Task prompt ->
Pick out the lines below that contain the string "robot" and copy them all.

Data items
###

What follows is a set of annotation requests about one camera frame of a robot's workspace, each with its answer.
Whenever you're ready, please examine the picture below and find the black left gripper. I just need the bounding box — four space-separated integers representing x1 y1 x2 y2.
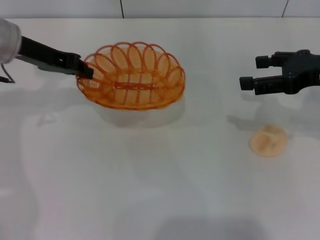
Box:
16 35 95 81

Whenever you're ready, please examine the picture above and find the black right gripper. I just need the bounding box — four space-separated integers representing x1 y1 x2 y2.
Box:
239 49 320 96

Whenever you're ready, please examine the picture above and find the orange woven plastic basket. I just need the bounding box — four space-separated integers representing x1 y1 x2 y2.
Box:
75 41 187 111

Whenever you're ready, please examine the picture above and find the beige steamed bun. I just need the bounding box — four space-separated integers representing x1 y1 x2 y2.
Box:
248 124 289 159

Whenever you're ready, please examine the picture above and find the left gripper cable with connector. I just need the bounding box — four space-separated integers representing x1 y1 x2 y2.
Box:
0 62 17 85

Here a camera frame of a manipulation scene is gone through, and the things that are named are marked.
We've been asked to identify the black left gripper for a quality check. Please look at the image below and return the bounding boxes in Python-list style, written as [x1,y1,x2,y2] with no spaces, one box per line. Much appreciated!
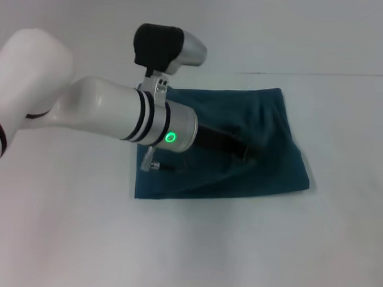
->
[193,120,264,163]

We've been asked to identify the teal blue t-shirt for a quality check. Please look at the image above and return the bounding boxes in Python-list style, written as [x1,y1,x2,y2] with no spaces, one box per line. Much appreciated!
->
[134,82,322,206]

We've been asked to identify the dark left arm cable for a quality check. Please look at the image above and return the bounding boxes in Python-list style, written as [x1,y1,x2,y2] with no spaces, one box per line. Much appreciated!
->
[140,145,189,176]

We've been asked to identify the silver left camera bracket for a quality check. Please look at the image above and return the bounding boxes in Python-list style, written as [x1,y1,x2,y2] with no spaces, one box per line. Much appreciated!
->
[136,70,169,105]

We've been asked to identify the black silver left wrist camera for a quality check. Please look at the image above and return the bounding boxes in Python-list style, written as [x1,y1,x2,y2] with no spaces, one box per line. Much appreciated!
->
[132,21,209,79]

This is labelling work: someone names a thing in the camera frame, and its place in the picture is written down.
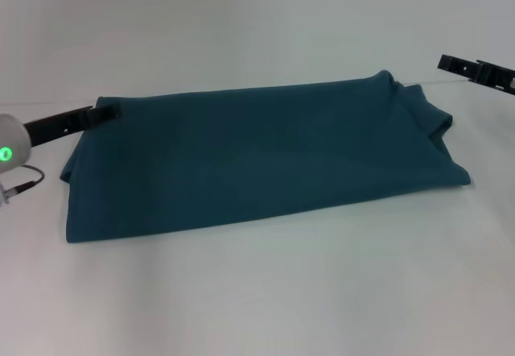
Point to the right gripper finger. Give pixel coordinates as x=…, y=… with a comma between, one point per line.
x=456, y=65

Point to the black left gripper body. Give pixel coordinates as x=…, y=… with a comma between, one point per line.
x=52, y=126

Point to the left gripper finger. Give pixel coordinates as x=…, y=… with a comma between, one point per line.
x=104, y=114

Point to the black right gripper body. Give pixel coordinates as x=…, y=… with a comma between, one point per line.
x=497, y=75

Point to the teal t-shirt with FREE print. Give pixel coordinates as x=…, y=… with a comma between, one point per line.
x=261, y=158

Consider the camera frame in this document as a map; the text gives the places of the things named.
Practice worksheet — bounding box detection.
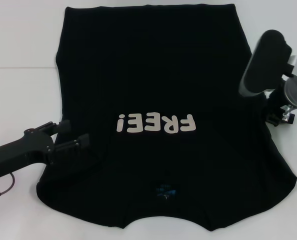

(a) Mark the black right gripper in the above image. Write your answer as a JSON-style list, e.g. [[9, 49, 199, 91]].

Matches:
[[265, 87, 286, 128]]

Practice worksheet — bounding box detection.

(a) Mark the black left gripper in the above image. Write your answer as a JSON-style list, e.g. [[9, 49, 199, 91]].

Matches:
[[0, 119, 91, 179]]

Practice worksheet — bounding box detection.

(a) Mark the black shirt with FREE print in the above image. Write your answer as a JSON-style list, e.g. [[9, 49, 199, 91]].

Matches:
[[35, 3, 297, 227]]

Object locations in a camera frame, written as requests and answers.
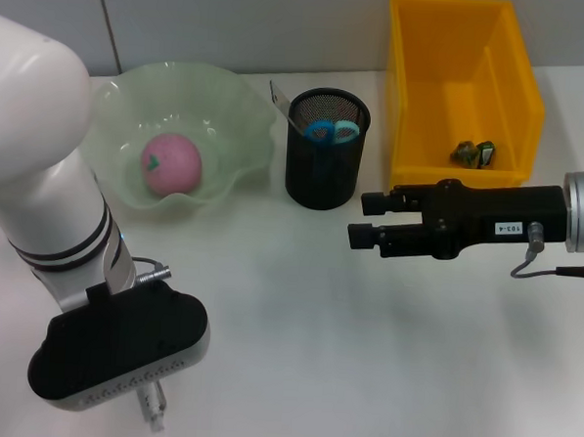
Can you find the blue scissors with sheath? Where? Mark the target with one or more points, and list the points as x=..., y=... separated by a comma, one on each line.
x=326, y=131

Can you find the grey and white pen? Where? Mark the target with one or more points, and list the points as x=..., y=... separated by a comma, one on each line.
x=152, y=407

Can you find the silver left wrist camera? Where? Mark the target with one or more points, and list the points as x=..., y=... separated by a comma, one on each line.
x=119, y=341

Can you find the transparent plastic ruler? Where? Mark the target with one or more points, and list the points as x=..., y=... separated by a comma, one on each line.
x=281, y=100

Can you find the pink toy peach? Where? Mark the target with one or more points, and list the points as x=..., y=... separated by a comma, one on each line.
x=172, y=165

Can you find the yellow plastic bin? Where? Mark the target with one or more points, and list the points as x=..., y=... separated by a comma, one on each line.
x=442, y=65

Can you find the green glass fruit plate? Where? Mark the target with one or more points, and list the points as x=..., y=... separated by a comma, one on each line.
x=219, y=112

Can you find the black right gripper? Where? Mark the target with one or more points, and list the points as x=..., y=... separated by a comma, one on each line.
x=493, y=214

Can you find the green plastic wrapper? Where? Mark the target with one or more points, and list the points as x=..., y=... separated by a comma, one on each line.
x=472, y=153

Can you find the black mesh pen holder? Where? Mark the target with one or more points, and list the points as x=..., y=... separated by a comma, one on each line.
x=323, y=181

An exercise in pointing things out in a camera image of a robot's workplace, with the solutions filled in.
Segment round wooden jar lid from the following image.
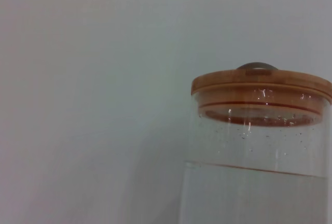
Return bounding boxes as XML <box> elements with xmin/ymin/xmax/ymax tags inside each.
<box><xmin>191</xmin><ymin>62</ymin><xmax>332</xmax><ymax>128</ymax></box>

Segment clear glass water dispenser jar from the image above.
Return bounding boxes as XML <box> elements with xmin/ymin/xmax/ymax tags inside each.
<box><xmin>178</xmin><ymin>89</ymin><xmax>332</xmax><ymax>224</ymax></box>

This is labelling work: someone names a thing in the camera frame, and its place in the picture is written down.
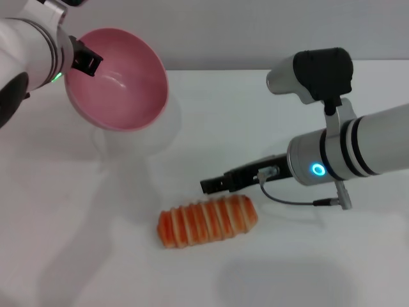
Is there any pink plastic bowl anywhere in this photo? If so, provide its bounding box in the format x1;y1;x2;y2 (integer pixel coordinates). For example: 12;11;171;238
63;28;169;132

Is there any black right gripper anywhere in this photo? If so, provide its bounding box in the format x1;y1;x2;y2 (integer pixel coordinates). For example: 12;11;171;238
200;153;292;195

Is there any silver camera bracket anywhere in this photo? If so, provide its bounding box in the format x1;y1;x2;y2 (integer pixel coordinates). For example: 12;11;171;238
322;97;357;139
30;0;68;26

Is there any silver right camera bracket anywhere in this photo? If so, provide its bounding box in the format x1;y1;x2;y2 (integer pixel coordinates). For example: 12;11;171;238
322;97;357;139

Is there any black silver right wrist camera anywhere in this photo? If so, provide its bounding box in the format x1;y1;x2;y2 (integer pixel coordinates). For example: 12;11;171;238
266;47;354;105

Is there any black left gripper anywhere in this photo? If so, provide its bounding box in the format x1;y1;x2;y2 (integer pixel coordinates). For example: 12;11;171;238
68;35;104;78

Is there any silver left camera bracket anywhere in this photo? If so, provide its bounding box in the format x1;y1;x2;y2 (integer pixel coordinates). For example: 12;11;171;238
30;0;68;26

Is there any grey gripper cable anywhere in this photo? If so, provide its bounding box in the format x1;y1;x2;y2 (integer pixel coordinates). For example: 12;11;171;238
255;166;353;211

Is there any orange ridged toy bread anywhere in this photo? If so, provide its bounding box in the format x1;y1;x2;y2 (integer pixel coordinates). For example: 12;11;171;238
157;195;258;249

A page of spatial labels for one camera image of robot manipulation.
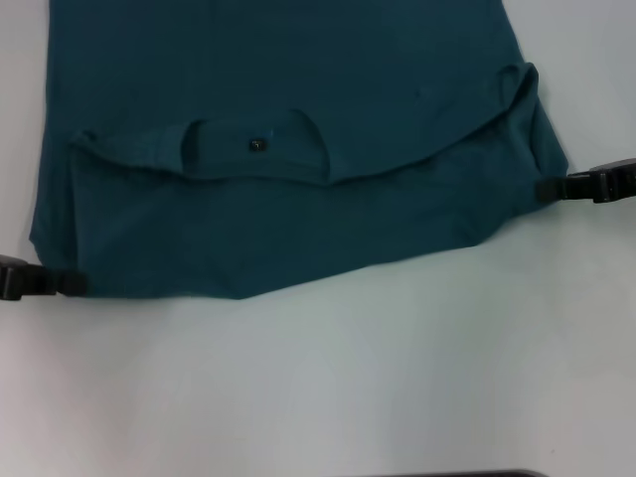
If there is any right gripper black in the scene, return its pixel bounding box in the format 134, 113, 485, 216
537, 158, 636, 204

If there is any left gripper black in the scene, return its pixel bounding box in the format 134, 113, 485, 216
0, 253, 89, 302

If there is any teal blue printed t-shirt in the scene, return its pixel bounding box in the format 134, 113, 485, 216
29, 0, 570, 301

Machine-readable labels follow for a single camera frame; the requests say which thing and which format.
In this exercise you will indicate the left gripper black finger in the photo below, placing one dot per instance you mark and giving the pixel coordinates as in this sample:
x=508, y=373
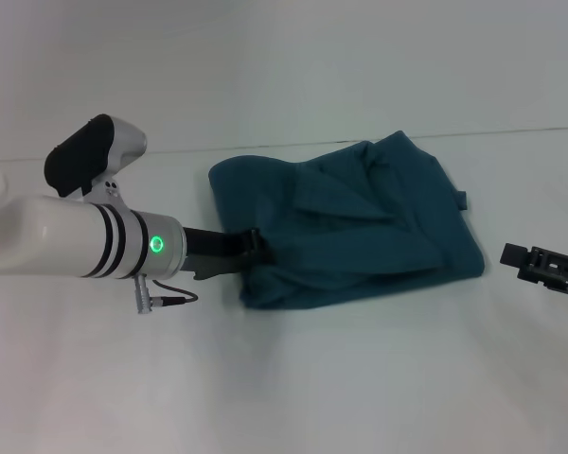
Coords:
x=258, y=246

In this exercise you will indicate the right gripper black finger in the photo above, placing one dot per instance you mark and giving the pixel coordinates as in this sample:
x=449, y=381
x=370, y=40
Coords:
x=516, y=255

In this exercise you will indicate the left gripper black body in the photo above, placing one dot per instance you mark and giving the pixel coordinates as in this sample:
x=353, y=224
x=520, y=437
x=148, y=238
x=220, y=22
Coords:
x=213, y=250

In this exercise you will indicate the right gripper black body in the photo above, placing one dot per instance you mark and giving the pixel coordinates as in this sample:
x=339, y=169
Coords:
x=556, y=269

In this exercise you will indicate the teal T-shirt with FREE print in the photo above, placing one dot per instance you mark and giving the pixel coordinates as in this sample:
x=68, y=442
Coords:
x=350, y=227

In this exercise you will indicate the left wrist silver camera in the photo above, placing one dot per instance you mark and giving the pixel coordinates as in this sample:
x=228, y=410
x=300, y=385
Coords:
x=92, y=156

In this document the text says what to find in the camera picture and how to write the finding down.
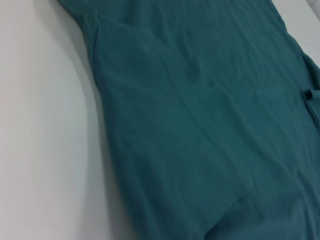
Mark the blue shirt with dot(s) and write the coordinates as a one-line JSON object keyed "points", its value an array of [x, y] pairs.
{"points": [[200, 125]]}

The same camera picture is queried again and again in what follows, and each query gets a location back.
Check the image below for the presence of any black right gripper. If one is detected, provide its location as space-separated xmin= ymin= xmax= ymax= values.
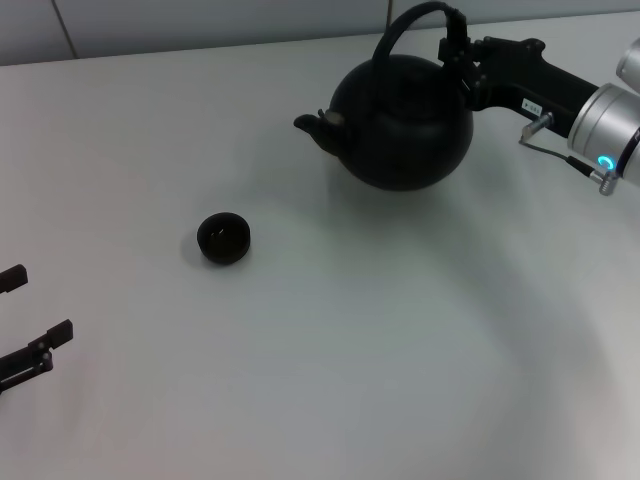
xmin=438 ymin=37 xmax=599 ymax=141

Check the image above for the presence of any dark round teacup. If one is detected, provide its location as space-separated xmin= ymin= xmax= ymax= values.
xmin=196 ymin=211 xmax=253 ymax=265

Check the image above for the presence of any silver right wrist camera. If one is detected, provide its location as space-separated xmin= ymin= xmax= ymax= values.
xmin=616 ymin=38 xmax=640 ymax=92

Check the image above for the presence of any black round teapot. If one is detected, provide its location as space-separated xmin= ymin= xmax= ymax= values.
xmin=293 ymin=1 xmax=475 ymax=192

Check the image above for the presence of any right gripper connector cable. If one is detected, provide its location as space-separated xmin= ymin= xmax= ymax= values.
xmin=518 ymin=112 xmax=621 ymax=197

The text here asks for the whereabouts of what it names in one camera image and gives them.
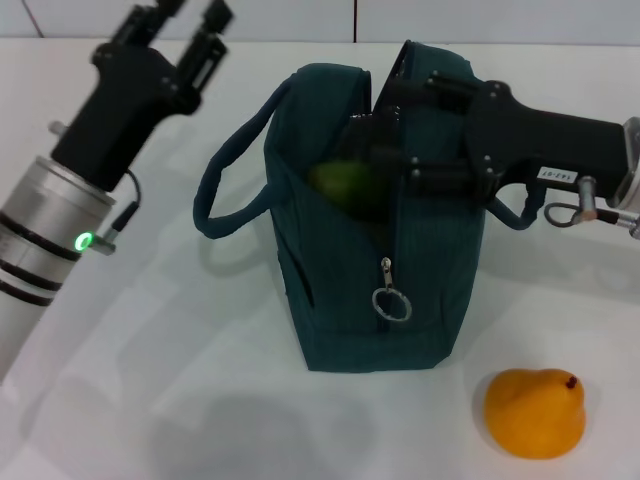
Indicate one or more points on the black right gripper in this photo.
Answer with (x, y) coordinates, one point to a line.
(540, 145)

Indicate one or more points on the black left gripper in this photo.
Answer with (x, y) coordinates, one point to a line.
(125, 110)

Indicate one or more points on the green cucumber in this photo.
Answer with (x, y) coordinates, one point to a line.
(345, 185)

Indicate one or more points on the dark teal fabric lunch bag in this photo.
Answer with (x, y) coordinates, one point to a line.
(425, 280)

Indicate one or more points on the orange yellow pear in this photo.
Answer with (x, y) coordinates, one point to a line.
(535, 415)

###

Written answer ->
What follows is a set of annotation requests about one camera frame of a robot's workspace, each with its answer.
An exercise in pointing things out in a camera image of a robot's workplace, with the solutions filled in.
A page of spatial labels for one camera image of robot manipulation.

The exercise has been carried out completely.